Customer Survey

Everyday retailers think about how to increase their profits. Many of the ideas come from years of researching buying patterns. How often is the consumer asked “what made you buy that?” or “why do you shop at one store over another?”

The NGA (National Grocers Association) has done a consumer survey report covering many topics from where consumers spend most of their money to nutritional concerns. There are many variables in the decision to shop in one store over another. Some of the items that were most important were:

• Store cleanliness - 83%
• High-quality fruits and Vegetables – 90%
• Low Prices – 51%
• High Quality Meats - 76%
• Convenient Location – 36%
• Store Layout – 44%

The survey showed that 85% of the consumers do most of their food shopping in the traditional supermarket/grocery store. 5% shop at mass merchandisers and 3% said they shop at specialty foods store and warehouse clubs.

PCI Deadlines in July 2010

July 1, 2010 is the deadline for merchants to meet a number of PCI requirements:

* Debit and creit pins must be TDES from the payment terminal.
* All pin pads that are not VISA PED or PCI PED must be removed from service.
* All applications that “Store, Process or transmit cardholder information” must be PA-DSS compliant.

The Payment Card industry data security standard states that Pin entry Devices (PED) must use Triple Data Encryption (TDES). TDES means the pin number entered by the consumer has been encrypted multiple times making it much harder for a hacker to break. The standard also covers the device characteristics and management; how the pin pad is designed, produced, transported and stored.
Visa has said that it will not fine acquirers until July 1, 2012 but acquirers can fine merchants any time after July 1, 2010. A list of approved pin pads can be found here:

If you don’t know if your pin pads meet the requirements it is best to contact your processor to find out and, if necessary, have the pin pads replaced.


Also July 1 is the Visa deadline for merchants to be using a POS system that meets the Payment Application Data Security Standard (PA-DSS). This standard was formerly called Payment Application Best Practices (PABP) and is the guideline for software developers to follow in order to build payment applications that are safe. Once a system is validated as being PA-DSS compliant it shows up on a list of approved applications at If the POS application in use at your store is not on the list it should be replaced or upgraded. Yes, the version matters if your POS is at a different version than what shows on the list, it may need to be upgraded.

Although the deadlines mentioned above are important milestones on the PCI track PCI compliancy encompasses much more. For more information about PCI and the PCI Security Standards Council visit

Know Your POS

You may not be a mechanic yet you may be surprised on how much you really know about cars. Why does your car need gas? What does oil do? Tires are good for what? And what does the engine do? You may not be an expert in cars yet you do have a basic understanding of them. The same should be true with your POS system.

Get to know your equipment. Like a car your POS system is made up of different parts that work together to move your business forward.

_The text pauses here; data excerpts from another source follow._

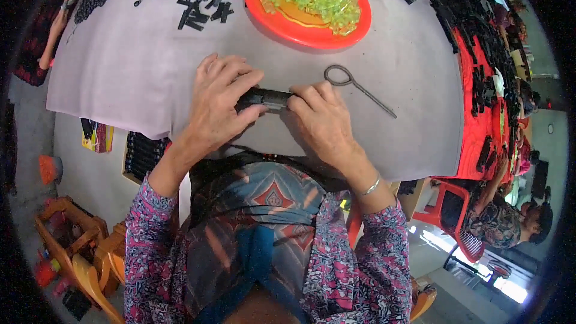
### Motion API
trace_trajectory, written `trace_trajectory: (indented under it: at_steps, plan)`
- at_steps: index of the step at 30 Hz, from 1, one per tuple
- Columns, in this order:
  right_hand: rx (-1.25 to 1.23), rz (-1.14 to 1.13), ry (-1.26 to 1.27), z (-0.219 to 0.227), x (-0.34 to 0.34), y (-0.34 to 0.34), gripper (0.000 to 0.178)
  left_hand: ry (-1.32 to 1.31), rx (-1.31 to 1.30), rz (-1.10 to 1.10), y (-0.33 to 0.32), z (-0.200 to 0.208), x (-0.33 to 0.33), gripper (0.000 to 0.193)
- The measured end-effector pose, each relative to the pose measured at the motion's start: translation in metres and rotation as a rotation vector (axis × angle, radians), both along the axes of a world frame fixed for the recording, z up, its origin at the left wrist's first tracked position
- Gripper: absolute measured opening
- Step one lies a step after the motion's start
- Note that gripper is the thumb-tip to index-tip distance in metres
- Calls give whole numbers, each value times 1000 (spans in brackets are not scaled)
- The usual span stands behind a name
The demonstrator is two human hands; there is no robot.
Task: The person assembles small plastic housings, rubber rings, metal pins, and plastic connectors by pressing the components together with a metal press ring.
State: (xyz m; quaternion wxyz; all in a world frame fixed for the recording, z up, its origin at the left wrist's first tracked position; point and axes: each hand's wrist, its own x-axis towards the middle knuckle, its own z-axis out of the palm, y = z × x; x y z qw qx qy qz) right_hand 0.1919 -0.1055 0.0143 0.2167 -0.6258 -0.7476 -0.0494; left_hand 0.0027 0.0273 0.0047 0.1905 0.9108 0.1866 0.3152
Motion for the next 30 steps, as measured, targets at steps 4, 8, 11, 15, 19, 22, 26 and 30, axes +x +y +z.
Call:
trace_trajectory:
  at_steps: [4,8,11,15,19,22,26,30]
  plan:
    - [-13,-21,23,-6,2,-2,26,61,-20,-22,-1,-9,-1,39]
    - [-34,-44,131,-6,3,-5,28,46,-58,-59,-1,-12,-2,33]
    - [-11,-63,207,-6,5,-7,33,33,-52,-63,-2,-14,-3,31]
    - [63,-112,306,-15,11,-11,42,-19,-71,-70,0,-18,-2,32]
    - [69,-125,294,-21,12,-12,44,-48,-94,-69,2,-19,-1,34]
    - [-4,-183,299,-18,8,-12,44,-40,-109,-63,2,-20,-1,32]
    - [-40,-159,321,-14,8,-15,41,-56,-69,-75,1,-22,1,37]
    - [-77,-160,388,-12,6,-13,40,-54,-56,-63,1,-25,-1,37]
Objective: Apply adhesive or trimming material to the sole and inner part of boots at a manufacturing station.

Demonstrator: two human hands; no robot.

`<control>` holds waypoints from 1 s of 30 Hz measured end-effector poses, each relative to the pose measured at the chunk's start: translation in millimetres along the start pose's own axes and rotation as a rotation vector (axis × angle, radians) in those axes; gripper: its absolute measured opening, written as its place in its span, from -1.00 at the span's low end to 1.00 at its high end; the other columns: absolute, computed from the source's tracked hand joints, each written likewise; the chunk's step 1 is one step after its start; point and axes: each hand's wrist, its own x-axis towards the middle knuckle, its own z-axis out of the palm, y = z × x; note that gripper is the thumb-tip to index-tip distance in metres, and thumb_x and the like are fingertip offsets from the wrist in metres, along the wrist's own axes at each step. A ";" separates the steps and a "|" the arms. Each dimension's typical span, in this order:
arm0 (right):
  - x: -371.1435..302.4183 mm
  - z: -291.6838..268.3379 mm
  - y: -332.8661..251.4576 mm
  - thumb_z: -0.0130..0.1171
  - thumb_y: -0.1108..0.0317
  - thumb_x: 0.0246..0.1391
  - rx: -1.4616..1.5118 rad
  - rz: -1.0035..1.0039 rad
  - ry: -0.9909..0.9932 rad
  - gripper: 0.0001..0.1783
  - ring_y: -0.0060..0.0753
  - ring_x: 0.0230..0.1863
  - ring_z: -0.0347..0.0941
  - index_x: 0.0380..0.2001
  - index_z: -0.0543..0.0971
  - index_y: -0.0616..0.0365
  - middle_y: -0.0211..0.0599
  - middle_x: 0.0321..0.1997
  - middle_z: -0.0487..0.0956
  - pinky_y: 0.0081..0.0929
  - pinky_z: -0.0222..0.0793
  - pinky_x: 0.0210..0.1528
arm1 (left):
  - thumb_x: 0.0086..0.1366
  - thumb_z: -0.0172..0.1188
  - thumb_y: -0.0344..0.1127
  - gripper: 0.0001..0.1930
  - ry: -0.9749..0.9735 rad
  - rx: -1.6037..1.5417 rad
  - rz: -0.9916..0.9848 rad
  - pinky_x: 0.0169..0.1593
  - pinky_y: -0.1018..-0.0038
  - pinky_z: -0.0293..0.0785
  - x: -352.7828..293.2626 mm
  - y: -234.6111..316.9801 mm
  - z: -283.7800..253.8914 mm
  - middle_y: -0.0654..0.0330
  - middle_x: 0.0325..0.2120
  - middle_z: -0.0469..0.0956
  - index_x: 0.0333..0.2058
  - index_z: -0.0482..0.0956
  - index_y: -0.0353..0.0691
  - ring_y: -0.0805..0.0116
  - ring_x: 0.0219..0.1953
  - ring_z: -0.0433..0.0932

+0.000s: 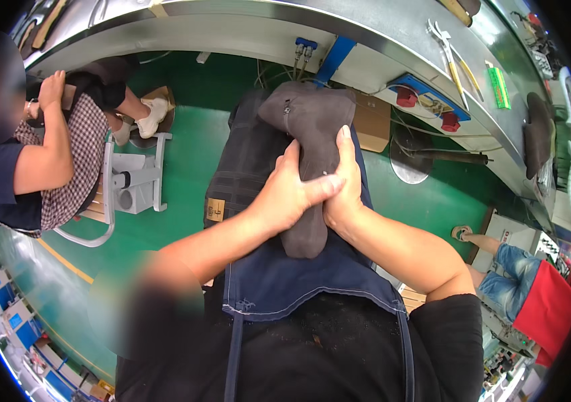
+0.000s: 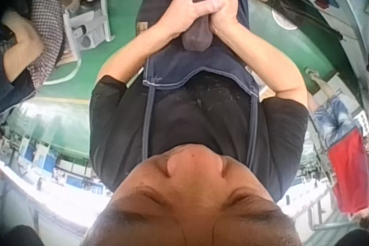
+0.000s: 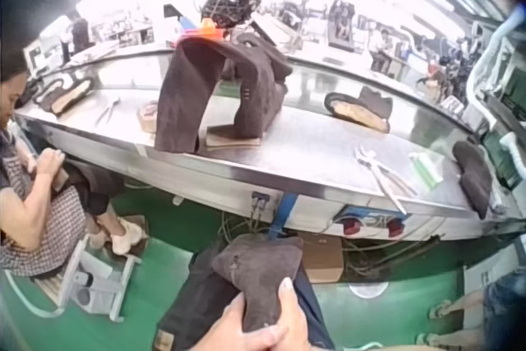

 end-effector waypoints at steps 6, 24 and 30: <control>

What does your controller/server do? Your controller/ server processes transaction information for your accounting and reporting. It also handles item maintenance.

What devices create your network? Hubs/switches are the devices that create your network.

How can STCR connect into your store? The answer to this question is usually store specific. STCR offers a range of options for connecting to your store such as LogMeIn and PCAnywhere

How does your store communicate with your credit card processor? STCR supports multiple EFT processors and multiple ways to communicate with them. Satellite or high speed internet are the current popular choices for communication, yet the choice is yours.
A basic understanding of the answers to these questions is the key to keep your business running smoothly. Knowing where your equipment is located is just as important as knowing what it does.

Kosher Food on the Rise

In an era of concern over food contamination, allergies and the origin of ingredients, the market for kosher food among non-Jewish is setting records. A 2009 Mintel consumer survey shows that the primary reason people buy kosher is for food quality (62%), followed by “general healthfulness” (51%). The third reason is for food safety (34%), which contrasts sharply to the 14% of respondents who claim they buy kosher food because they follow kosher religious rules.

According to the kosher and halal food initiative, a research project at Cornell University, the non-Jewish kosher market has been growing in rapidly since the 1990s. Today, 40 percent of the food sold at grocery stores has a kosher imprint. Due to the large number of products marked as kosher, many customers do not even realize they are purchasing a kosher product. According to Packaged Facts, a research company, kosher spending could reach $260 billion by 2013.

Many major manufacturers are kosher-certified, offering kosher products under popular house-hold brands such Nestle, Coca-Cola, Oreo, Kraft, Lay’s potato chips, Crisco, Lipton and Heinz Ketchup. As the number of companies seeking kosher-certification rises, kosher is becoming the standard for food ingredients. In general, there is demand for a greater diversity of mainstream kosher food products. This year, for the first time, glatt kosher food will be sold at the Super Bowl.